Hand-Carved, 400,000-Year-Old Bone Tool Used for Smoothing Leather Found in Italy

Found near Rome, the utensil is 100,000 years older than previous finds of this kind

Dig Site
The dig site at Castel di Guido in Italy featured numerous skeletons of straight-tusked elephants, from which many of the bone tools were produced. "Elephant bones for the Middle Pleistocene toolmaker" study

The discovery of a hand-carved bone at an archaeological site near Rome upends scientists' previous understanding of when early humans began using certain tools. Among a record trove of 400,000-year-old artifacts, scientists found a single item resembling a leather-smoothing tool called a lissoir, which was not commonly used until about 100,000 years later.

The huge haul of 98 bone tools was unearthed at the open-air dig at Castel di Guido. Similar to samples found at another site at Schöningen, Germany, the lissoir was created 400 millennia ago, well before the others.

“Smoothers […] are a common Upper Paleolithic tool made on ungulate ribs, longitudinally split to produce two thin half ribs,” researchers write in a new study published in the peer-reviewed journal Plos One. “These half ribs are then shaped by grinding and scraping, with a rounded end polished by use, showing wear facets and striations.”

Scientists were surprised by the amount of bone tools found at the site, about 12 miles west of Rome. Just short of 100 artifacts, the haul is substantial since most sites usually feature only a few handmade tools. Located in a gully carved by a stream, the site appears to have been a production site for churning out early bone tools.

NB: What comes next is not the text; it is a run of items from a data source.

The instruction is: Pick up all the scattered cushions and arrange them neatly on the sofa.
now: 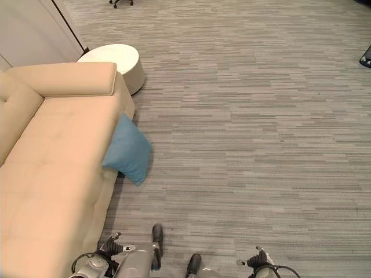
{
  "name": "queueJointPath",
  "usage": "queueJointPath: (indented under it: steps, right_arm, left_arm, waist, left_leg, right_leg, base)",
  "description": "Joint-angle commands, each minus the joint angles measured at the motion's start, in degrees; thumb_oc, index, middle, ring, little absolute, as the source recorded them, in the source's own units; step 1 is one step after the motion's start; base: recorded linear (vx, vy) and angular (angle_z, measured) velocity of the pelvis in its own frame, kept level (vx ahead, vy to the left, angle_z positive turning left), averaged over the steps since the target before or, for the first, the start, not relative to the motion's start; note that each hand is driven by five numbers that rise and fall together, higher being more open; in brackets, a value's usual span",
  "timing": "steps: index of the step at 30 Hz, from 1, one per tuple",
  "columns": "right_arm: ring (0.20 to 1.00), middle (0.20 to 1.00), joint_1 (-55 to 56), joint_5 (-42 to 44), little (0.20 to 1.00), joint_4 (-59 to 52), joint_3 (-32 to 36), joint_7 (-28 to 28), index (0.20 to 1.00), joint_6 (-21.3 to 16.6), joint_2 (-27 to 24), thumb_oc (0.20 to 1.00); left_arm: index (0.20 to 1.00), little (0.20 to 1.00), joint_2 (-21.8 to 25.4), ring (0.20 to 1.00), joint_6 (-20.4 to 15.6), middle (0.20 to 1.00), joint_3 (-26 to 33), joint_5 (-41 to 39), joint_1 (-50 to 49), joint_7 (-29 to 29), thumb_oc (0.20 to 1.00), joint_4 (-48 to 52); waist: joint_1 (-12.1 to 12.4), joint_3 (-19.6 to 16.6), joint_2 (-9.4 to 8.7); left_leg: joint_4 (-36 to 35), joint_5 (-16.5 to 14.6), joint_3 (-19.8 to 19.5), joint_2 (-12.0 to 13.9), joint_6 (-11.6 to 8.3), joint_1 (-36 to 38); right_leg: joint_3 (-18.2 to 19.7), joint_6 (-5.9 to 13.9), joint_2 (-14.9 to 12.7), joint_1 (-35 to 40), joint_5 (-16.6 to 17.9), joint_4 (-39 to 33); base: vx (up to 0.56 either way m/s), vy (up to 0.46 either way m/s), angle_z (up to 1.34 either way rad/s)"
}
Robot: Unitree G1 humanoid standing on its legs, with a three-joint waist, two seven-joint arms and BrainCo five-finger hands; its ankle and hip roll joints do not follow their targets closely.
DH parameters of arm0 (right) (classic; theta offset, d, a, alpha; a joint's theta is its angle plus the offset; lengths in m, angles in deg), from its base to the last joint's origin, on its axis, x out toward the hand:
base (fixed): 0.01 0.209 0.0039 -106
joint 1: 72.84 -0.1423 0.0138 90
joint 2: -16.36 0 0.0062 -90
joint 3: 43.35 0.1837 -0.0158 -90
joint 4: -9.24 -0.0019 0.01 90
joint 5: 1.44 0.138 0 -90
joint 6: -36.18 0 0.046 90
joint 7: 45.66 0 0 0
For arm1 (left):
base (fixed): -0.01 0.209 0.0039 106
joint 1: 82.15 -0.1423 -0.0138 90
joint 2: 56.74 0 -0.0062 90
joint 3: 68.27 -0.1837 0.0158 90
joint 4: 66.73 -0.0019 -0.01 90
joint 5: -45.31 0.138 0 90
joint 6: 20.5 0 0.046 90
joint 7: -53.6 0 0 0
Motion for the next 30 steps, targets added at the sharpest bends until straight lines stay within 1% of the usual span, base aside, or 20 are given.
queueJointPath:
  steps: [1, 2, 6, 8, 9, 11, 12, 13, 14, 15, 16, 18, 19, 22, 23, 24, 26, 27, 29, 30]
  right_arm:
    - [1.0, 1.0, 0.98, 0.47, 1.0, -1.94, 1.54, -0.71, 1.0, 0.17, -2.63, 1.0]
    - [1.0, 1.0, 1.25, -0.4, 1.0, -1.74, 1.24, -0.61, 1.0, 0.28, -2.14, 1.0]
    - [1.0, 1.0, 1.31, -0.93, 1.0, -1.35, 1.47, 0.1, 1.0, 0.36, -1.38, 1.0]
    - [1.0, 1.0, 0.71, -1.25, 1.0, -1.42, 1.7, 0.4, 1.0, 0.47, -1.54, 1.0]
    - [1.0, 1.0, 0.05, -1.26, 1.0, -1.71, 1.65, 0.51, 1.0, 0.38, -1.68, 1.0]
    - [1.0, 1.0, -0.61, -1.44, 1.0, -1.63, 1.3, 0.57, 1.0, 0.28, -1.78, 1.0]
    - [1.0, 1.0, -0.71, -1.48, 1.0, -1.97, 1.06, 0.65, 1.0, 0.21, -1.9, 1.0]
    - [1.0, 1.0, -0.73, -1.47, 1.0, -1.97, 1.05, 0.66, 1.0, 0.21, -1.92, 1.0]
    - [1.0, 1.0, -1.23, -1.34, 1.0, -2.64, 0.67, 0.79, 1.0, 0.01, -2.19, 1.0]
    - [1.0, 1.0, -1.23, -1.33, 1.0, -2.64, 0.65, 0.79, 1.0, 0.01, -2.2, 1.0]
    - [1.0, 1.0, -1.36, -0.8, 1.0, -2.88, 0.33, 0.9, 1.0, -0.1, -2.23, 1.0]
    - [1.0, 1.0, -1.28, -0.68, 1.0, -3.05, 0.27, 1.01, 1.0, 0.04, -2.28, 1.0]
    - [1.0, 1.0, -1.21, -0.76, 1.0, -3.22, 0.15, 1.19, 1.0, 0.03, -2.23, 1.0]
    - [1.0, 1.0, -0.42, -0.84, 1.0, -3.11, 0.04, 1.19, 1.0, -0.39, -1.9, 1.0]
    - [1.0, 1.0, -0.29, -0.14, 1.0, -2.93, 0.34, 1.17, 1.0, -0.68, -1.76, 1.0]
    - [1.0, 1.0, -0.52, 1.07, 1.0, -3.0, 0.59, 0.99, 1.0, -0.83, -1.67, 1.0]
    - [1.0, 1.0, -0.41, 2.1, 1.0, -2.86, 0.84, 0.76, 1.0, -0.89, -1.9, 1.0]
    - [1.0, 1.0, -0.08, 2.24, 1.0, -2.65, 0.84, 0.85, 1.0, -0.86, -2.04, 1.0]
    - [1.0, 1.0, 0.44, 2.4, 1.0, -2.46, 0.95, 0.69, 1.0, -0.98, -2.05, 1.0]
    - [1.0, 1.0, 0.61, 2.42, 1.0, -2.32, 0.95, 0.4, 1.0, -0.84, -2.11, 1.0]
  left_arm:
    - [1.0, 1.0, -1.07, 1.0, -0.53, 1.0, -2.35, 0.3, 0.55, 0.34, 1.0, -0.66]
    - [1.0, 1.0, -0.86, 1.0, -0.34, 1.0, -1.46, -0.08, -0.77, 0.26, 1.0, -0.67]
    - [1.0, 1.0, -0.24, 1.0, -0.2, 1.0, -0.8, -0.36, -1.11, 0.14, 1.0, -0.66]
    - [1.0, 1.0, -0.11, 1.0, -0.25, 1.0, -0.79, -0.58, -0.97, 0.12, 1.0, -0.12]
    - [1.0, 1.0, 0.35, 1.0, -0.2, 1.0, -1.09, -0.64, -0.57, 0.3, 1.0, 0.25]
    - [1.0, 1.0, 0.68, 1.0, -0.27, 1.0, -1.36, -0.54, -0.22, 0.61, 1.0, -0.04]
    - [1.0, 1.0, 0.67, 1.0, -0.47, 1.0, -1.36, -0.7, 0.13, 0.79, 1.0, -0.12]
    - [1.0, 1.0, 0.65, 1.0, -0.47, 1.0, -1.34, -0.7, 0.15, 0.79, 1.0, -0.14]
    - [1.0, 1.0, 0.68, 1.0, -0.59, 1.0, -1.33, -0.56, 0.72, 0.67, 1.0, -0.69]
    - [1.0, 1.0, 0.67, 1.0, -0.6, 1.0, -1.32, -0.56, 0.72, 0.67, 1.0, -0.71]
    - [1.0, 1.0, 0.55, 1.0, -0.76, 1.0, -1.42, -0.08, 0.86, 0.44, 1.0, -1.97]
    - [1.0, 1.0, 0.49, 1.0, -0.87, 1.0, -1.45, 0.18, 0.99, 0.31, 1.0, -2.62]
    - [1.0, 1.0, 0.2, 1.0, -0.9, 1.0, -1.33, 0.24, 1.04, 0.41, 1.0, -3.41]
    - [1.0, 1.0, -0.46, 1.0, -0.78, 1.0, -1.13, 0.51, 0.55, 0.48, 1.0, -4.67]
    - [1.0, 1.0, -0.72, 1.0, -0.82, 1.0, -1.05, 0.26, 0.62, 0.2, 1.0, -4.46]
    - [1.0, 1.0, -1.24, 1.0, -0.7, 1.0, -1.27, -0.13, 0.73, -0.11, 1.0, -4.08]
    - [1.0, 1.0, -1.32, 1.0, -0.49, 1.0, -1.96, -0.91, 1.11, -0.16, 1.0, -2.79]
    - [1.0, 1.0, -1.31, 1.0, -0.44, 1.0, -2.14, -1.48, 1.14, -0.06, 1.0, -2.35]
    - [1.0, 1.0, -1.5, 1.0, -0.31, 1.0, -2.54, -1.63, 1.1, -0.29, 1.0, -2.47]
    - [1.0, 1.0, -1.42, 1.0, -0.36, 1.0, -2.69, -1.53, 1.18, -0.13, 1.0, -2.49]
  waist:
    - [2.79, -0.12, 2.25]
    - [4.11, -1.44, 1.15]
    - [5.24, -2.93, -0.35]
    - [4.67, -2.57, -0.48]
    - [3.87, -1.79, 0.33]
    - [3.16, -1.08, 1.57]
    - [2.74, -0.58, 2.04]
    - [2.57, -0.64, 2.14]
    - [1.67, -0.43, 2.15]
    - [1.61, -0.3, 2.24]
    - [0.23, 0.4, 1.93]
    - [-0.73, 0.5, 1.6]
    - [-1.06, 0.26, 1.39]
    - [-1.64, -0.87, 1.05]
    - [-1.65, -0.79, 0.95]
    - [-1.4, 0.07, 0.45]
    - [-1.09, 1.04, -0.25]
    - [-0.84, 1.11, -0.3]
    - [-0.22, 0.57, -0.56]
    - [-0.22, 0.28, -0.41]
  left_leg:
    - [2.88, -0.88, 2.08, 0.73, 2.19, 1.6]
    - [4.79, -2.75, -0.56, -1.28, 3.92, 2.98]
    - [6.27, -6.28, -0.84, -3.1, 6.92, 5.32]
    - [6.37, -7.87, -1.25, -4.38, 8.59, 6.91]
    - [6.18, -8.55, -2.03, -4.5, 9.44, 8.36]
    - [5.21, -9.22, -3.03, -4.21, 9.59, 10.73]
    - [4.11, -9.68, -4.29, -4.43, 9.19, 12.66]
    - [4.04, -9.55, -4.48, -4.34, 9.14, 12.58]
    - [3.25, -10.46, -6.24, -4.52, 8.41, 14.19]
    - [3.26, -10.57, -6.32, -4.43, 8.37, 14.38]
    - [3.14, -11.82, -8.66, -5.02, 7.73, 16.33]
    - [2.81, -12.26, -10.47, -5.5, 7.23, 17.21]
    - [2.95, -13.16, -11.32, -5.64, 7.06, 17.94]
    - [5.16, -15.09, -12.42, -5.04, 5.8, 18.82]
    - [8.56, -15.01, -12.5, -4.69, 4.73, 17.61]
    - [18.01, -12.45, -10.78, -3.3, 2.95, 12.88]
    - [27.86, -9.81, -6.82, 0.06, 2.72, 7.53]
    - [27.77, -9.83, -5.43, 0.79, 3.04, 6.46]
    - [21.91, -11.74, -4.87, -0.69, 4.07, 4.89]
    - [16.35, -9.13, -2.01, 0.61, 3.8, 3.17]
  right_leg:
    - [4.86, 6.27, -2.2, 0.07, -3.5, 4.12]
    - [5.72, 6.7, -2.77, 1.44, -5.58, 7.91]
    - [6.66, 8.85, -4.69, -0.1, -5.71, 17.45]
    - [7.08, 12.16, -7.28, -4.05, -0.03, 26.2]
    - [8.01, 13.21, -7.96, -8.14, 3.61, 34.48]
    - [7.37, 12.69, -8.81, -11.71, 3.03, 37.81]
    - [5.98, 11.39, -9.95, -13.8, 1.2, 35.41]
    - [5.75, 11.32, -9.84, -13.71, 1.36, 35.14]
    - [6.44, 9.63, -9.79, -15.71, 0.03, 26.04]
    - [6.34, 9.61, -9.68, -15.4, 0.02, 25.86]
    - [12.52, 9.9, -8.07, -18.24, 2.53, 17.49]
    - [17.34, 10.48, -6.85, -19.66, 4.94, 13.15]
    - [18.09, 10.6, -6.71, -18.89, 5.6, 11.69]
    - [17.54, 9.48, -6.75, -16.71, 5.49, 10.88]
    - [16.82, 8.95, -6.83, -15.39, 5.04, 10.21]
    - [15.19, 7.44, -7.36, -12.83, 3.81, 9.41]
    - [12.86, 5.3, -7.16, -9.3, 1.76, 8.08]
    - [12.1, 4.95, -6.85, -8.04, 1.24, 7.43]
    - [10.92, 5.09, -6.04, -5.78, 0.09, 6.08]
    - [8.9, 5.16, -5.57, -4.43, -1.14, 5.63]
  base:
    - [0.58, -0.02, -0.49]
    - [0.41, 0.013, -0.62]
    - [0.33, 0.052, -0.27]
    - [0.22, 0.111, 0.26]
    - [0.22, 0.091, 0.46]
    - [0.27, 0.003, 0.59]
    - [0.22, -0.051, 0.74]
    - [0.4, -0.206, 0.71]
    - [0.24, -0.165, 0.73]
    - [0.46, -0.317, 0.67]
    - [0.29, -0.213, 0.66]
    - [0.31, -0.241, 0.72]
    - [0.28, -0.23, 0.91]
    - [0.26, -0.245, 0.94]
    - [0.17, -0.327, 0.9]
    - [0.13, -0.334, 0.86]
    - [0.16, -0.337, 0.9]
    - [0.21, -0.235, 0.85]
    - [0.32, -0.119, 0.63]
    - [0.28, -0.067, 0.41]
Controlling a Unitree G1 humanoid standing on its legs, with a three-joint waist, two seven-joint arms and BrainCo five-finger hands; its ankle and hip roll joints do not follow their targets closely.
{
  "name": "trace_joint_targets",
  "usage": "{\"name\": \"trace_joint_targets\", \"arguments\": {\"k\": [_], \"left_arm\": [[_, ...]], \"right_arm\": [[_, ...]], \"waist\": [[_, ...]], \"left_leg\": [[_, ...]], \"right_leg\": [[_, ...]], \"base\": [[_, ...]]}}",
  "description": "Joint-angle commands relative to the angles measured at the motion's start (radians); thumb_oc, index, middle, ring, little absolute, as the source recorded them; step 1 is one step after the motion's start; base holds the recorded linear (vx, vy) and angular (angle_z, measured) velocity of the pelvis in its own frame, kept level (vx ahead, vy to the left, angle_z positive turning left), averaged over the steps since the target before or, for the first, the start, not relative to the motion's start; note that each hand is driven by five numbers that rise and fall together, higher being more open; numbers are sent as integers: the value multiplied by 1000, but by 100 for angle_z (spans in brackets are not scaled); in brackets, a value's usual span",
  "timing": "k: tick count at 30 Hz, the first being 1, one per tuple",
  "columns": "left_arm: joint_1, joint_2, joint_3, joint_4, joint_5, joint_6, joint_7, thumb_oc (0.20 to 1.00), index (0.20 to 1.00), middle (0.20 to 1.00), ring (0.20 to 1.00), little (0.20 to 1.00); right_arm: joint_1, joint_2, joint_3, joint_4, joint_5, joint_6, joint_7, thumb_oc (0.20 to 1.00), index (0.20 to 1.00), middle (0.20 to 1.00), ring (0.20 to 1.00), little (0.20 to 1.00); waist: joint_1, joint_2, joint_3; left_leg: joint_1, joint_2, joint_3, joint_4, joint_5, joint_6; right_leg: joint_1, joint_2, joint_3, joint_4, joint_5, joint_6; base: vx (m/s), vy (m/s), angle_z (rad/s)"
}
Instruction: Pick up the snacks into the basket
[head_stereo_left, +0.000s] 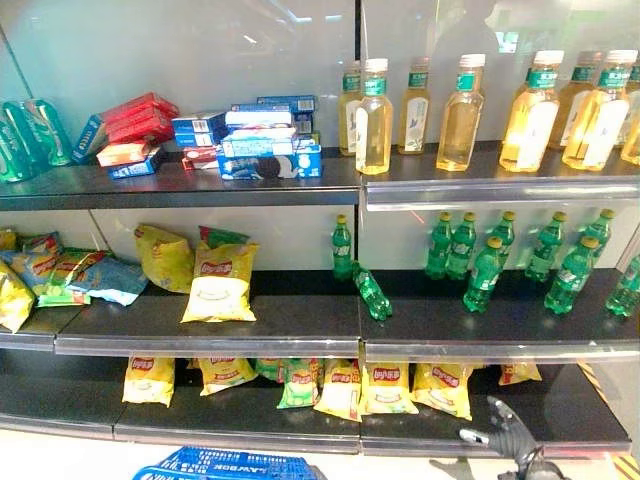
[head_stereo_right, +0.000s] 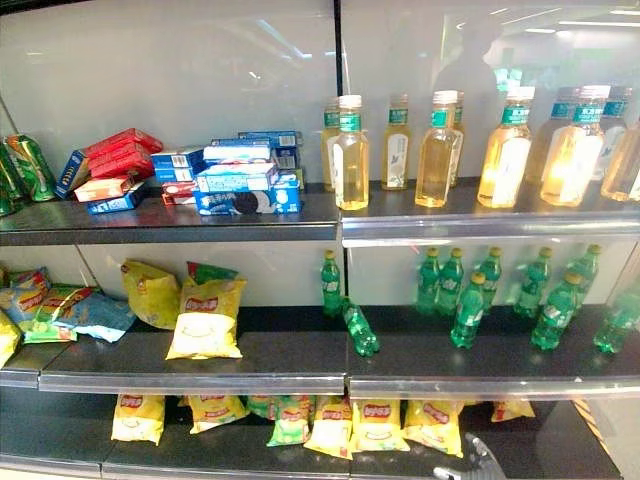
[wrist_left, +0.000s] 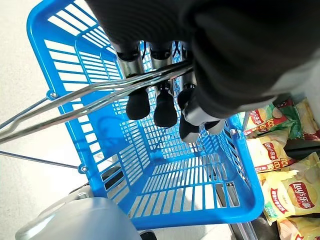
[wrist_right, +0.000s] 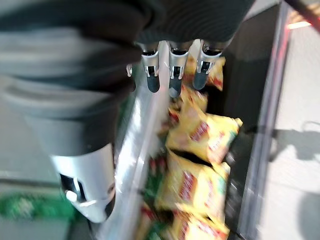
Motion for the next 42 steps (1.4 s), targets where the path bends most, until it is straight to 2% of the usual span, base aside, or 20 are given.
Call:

“We see other sites with bone tools at this time,” archaeologist Paola Villa, an adjoint curator at the University of Colorado Museum of Natural History and researcher at the Istituto Italiano di Paleontologia Umana, tells Enrico de Lazaro of Sci-News.com. “But there isn’t this variety of well-defined shapes.”

Most of the tools were made from the bones of now-extinct, straight-tusked elephant (Palaeoloxodon antiquus), which either died or were killed at the watering hole, reports David Nield of Science Alert. The lissoir, however, was made from a wild cattle bone.

Because so many skeletons were found at the site, researchers suggest early hominids—probably Neanderthals—were able to develop a diversity of tool types and techniques for their needs.

“About 400,000 years ago, you start to see the habitual use of fire, and it’s the beginning of the Neanderthal lineage,” Villa tells Daniel Strain of CU Boulder Today. “This is a very important period for Castel di Guido.”

According to the study, some of the tools were sharp and could have been used to cut meat. Others were more like wedges that could have been used to split large, long bones.

“The Castel di Guido people had cognitive intellects that allowed them to produce complex bone technology,” Villa tells CU Boulder Today. “At other assemblages, there were enough bones for people to make a few pieces, but not enough to begin a standardized and systematic production of bone tools.”